Gas station without pumps

2021 July 21

Crab-apple sourdough

Filed under: Uncategorized — gasstationwithoutpumps @ 18:17
Tags: , , , ,

I’ve been baking with sourdough since the rye bread rolls, 14 months ago.  But I’ve always felt like I’m cheating, since I started with commercial bread yeast and bacteria from yogurt and vinegar. Last Saturday (2021 July 17), I noticed while mowing the lawn that the crab apples were ripe and covered with wild yeast, so I thought that this would be a good time to start a new starter without any deliberate addition of commercial yeast or bacteria.

I chopped up

about 20 unwashed, ripe crab apples,

discarding the cores and seeds, but making sure to include the skins. I blended them in the blender, adding about

¼ cup warm water

so that the blender could process them.  The food processor would probably have been a better choice as it may not have needed as much water—not that it matters.  I then pushed as much of the pulp as I could through a fine strainer, ending up with about ½ cup of pinkish apple juice and water.  I added

½ cup warm water (to make up a cup)
2 Tablespoons sugar
1 cup bread flour

in a medium bowl and stirred to get rid of lumps. I left the bowl out on the counter, uncovered for a few days.  After one day (on Sunday), it looked there were a few small bubbles, and the pink color from the skin was all sitting on the top.  I stirred it down and left it uncovered.  On Monday there were more bubbles, and it looked like there might be some live yeast, and by Monday evening it began to look like a sponge.  I stirred in

2 cups bread flour
2 cups warm water

and let it rise overnight.  On Tuesday morning, it looked like a good sponge, so I stirred it down and removed one cup of mixture for new sourdough starter.

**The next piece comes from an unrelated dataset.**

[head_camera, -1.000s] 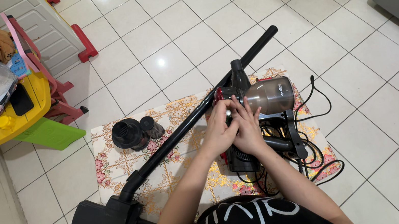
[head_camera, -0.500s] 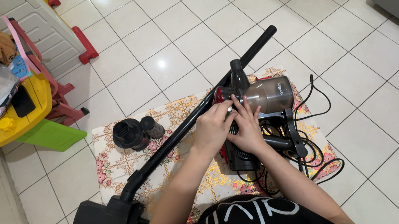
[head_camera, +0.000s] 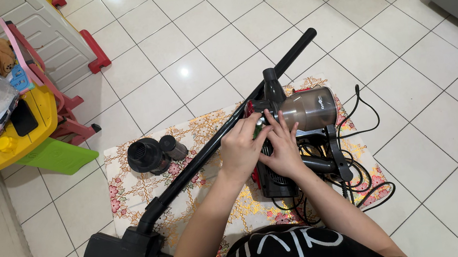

For the remaining, I mixed in

4 cups bread flour
2 Tablespoons sugar
2 Tablespoons safflower oil
1 Tablespoon of salt

with a bread hook.  I had not expected to need quite so much bread flour, so I was adding half a cup at time and kneading with the hook until it was all incorporated.  The dough was still a little sticky when I took it out of the mixer and kneaded in another

¼ cup bread flour

by hand.  I put it in a greased bowl, covered it with a cloth, and let rise for about 20 hours.  I then shaped the dough into two baguettes and left it to rise another 10 hours sitting on baking parchment. I preheated the oven to 400°F (probably only 350°F, as my oven thermostat seems to be off) and put a pan of boiling water on the shelf below the baking tiles.

I mixed

2 teaspoons cornstarch
4 teaspoons cold water

and brushed the tops of the loaves with the mixture.  I slashed the loaves and put them in the oven.  I rebrushed the loaves every 5 minutes for the first 15 minutes of baking time, then removed pan of water from the oven. At 25 minutes, I removed the baking parchment, leaving the loaves directly on the baking tiles.  Starting at 35 minutes, I checked the bread every 5 minutes to see if the bottom crust sounded hollow when tapped. The total baking time was about 45 minutes.

crabapple-sourdough

The bread came out looking good—perhaps the best-looking baguettes I’ve baked so far.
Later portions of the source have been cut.